- WHAT IS REQUIRED
The records, repeated exactly and in full, are the expected answer.
══ EXERCISE DATA
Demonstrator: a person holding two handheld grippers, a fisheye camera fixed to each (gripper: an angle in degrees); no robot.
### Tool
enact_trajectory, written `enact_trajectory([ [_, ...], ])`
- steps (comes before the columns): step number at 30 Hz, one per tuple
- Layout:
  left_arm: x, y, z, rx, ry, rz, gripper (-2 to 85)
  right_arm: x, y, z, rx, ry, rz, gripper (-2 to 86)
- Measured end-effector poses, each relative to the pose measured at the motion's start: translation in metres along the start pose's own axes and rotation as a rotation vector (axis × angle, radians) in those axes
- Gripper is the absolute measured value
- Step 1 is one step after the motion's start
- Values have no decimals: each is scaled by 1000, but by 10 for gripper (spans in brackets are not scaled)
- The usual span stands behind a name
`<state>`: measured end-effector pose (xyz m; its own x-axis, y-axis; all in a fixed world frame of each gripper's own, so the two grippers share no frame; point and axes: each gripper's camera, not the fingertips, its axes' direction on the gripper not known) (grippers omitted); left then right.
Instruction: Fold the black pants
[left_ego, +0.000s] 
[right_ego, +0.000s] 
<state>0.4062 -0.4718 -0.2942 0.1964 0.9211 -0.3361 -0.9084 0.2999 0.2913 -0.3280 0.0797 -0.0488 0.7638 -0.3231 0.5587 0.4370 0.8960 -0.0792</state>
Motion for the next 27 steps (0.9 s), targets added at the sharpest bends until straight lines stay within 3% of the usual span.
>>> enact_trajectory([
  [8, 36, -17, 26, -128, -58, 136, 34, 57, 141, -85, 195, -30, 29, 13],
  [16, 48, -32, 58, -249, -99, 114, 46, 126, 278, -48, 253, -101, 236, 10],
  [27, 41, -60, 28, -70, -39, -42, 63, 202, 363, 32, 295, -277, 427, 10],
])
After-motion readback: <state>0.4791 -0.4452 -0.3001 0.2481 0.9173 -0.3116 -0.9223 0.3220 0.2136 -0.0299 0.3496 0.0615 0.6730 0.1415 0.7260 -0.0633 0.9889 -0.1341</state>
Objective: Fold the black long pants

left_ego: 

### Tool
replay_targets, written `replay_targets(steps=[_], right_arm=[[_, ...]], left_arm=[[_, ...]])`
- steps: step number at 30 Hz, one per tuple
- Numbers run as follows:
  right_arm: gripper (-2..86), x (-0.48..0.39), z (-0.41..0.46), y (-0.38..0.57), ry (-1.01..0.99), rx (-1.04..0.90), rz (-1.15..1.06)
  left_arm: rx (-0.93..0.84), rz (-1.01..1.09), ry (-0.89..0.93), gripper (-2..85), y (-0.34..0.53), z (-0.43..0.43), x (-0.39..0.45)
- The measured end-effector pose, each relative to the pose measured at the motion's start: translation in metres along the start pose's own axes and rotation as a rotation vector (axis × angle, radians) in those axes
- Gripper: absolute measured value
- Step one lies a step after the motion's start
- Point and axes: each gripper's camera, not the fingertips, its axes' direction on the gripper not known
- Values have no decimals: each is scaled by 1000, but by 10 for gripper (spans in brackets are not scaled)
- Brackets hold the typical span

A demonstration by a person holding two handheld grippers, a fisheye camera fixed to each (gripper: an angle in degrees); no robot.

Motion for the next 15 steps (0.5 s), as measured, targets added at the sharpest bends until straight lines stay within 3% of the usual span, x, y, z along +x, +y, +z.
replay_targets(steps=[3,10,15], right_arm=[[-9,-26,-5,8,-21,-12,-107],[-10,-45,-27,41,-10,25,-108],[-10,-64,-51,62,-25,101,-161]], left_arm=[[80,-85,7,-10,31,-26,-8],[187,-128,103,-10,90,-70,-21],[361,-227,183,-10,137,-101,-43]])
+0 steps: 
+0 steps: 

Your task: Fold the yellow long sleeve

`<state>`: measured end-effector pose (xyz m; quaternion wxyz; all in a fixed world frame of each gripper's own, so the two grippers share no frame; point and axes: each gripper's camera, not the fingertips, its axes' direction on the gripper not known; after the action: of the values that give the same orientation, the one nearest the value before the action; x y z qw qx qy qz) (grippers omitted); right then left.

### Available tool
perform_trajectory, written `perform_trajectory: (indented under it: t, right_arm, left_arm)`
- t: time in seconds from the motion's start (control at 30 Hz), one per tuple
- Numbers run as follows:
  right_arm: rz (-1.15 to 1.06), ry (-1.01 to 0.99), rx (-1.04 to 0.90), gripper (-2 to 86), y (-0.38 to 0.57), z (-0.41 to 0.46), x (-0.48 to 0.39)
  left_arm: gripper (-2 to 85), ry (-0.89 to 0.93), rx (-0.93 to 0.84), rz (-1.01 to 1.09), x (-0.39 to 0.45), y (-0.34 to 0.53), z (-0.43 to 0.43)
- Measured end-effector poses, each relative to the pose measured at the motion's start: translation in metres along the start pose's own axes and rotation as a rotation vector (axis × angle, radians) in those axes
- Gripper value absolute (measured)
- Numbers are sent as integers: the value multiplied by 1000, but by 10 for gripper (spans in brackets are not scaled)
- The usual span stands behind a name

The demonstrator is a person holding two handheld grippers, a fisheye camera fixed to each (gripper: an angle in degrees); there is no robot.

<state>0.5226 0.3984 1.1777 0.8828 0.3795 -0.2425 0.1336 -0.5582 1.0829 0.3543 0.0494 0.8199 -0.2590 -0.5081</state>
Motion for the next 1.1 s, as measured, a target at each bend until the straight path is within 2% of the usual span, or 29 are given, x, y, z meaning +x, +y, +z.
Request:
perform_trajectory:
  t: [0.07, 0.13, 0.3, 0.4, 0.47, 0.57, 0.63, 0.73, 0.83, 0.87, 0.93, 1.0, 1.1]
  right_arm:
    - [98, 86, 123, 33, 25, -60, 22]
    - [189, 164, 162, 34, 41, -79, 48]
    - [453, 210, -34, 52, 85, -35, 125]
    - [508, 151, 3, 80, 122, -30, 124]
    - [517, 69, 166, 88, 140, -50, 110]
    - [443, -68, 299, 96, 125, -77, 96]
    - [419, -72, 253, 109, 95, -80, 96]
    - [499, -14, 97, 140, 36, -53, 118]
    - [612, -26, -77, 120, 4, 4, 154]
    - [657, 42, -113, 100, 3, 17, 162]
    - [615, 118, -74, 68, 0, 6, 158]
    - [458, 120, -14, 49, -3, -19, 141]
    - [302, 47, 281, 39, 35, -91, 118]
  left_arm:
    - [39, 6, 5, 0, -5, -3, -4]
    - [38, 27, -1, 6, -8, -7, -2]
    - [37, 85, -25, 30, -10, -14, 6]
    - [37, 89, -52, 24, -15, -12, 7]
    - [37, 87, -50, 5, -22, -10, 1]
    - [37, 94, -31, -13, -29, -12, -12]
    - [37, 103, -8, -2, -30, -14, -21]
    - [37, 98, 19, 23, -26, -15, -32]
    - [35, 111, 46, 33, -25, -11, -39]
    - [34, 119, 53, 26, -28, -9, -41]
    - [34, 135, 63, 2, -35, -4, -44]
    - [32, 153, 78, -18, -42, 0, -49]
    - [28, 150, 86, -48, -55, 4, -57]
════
- ANSWER SPACE
Demonstrator: a person holding two handheld grippers, a fisheye camera fixed to each (gripper: an angle in degrees); no robot.
### Tool
enact_trajectory, written `enact_trajectory([ [_, ...], ])`
- steps (comes before the columns): step number at 30 Hz, one per tuple
- Layout:
  left_arm: x, y, z, rx, ry, rz, gripper (-2 to 85)
  right_arm: x, y, z, rx, ry, rz, gripper (-2 to 86)
- Measured end-effector poses, each relative to the pose measured at the motion's start: translation in metres along the start pose's own axes and rotation as a rotation vector (axis × angle, radians) in those axes
- Gripper is the absolute measured value
- Step 1 is one step after the motion's start
- Values have no decimals: each is scaled by 1000, but by 10 for gripper (spans in brackets are not scaled)
- The usual span stands behind a name
`<state>`: measured end-effector pose (xyz m; its own x-axis, y-axis; all in a fixed world frame of each gripper's own, so the two grippers share no frame; point and axes: each gripper's camera, not the fingertips, its axes' direction on the gripper not known) (grippers omitted); left then right.
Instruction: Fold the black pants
[left_ego, +0.000s] 
[right_ego, +0.000s] 
<state>0.4062 -0.4718 -0.2942 0.1964 0.9211 -0.3361 -0.9084 0.2999 0.2913 -0.3280 0.0797 -0.0488 0.7638 -0.3231 0.5587 0.4370 0.8960 -0.0792</state>
Motion for the next 27 steps (0.9 s), targets added at the sharpest bends until straight lines stay within 3% of the usual span.
>>> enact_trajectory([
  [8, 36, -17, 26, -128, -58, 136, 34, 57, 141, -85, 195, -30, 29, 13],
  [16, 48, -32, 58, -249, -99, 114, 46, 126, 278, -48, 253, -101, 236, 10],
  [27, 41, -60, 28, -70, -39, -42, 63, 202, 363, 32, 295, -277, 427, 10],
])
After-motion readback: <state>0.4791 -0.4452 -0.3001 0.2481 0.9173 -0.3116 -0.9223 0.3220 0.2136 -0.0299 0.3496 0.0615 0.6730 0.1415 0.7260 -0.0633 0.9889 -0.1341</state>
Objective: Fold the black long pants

left_ego: 

### Tool
replay_targets, written `replay_targets(steps=[_], right_arm=[[_, ...]], left_arm=[[_, ...]])`
- steps: step number at 30 Hz, one per tuple
- Numbers run as follows:
  right_arm: gripper (-2..86), x (-0.48..0.39), z (-0.41..0.46), y (-0.38..0.57), ry (-1.01..0.99), rx (-1.04..0.90), rz (-1.15..1.06)
  left_arm: rx (-0.93..0.84), rz (-1.01..1.09), ry (-0.89..0.93), gripper (-2..85), y (-0.34..0.53), z (-0.43..0.43), x (-0.39..0.45)
- The measured end-effector pose, each relative to the pose measured at the motion's start: translation in metres along the start pose's own axes and rotation as a rotation vector (axis × angle, radians) in those axes
- Gripper: absolute measured value
- Step one lies a step after the motion's start
- Point and axes: each gripper's camera, not the fingertips, its axes' direction on the gripper not known
- Values have no decimals: each is scaled by 1000, but by 10 for gripper (spans in brackets are not scaled)
- Brackets hold the typical span

A demonstration by a person holding two handheld grippers, a fisheye camera fixed to each (gripper: an angle in degrees); no robot.

Motion for the next 15 steps (0.5 s), as measured, targets added at the sharpest bends until straight lines stay within 3% of the usual span, x, y, z along +x, +y, +z.
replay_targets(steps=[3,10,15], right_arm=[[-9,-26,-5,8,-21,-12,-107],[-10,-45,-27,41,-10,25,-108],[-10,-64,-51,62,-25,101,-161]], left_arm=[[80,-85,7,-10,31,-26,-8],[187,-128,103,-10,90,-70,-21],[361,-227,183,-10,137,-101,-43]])
+0 steps: 
+0 steps: 

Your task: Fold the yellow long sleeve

`<state>`: measured end-effector pose (xyz m; quaternion wxyz; all in a fixed world frame of each gripper's own, so the two grippers share no frame; point and axes: each gripper's camera, not the fingertips, its axes' direction on the gripper not known; after the action: of the values that give the same orientation, the one nearest the value before the action; x y z qw qx qy qz) (grippers omitted); right then left.

### Available tool
perform_trajectory, written `perform_trajectory: (indented under it: t, right_arm, left_arm)`
- t: time in seconds from the motion's start (control at 30 Hz), one per tuple
- Numbers run as follows:
  right_arm: rz (-1.15 to 1.06), ry (-1.01 to 0.99), rx (-1.04 to 0.90), gripper (-2 to 86), y (-0.38 to 0.57), z (-0.41 to 0.46), x (-0.48 to 0.39)
  left_arm: gripper (-2 to 85), ry (-0.89 to 0.93), rx (-0.93 to 0.84), rz (-1.01 to 1.09), x (-0.39 to 0.45), y (-0.34 to 0.53), z (-0.43 to 0.43)
- Measured end-effector poses, each relative to the pose measured at the motion's start: translation in metres along the start pose's own axes and rotation as a rotation vector (axis × angle, radians) in those axes
- Gripper value absolute (measured)
- Numbers are sent as integers: the value multiplied by 1000, but by 10 for gripper (spans in brackets are not scaled)
- The usual span stands behind a name

The demonstrator is a person holding two handheld grippers, a fisheye camera fixed to each (gripper: an angle in degrees); there is no robot.

<state>0.5226 0.3984 1.1777 0.8828 0.3795 -0.2425 0.1336 -0.5582 1.0829 0.3543 0.0494 0.8199 -0.2590 -0.5081</state>
Motion for the next 1.1 s, as measured, a target at each bend until the straight path is within 2% of the usual span, or 29 are given, x, y, z meaning +x, +y, +z.
Request:
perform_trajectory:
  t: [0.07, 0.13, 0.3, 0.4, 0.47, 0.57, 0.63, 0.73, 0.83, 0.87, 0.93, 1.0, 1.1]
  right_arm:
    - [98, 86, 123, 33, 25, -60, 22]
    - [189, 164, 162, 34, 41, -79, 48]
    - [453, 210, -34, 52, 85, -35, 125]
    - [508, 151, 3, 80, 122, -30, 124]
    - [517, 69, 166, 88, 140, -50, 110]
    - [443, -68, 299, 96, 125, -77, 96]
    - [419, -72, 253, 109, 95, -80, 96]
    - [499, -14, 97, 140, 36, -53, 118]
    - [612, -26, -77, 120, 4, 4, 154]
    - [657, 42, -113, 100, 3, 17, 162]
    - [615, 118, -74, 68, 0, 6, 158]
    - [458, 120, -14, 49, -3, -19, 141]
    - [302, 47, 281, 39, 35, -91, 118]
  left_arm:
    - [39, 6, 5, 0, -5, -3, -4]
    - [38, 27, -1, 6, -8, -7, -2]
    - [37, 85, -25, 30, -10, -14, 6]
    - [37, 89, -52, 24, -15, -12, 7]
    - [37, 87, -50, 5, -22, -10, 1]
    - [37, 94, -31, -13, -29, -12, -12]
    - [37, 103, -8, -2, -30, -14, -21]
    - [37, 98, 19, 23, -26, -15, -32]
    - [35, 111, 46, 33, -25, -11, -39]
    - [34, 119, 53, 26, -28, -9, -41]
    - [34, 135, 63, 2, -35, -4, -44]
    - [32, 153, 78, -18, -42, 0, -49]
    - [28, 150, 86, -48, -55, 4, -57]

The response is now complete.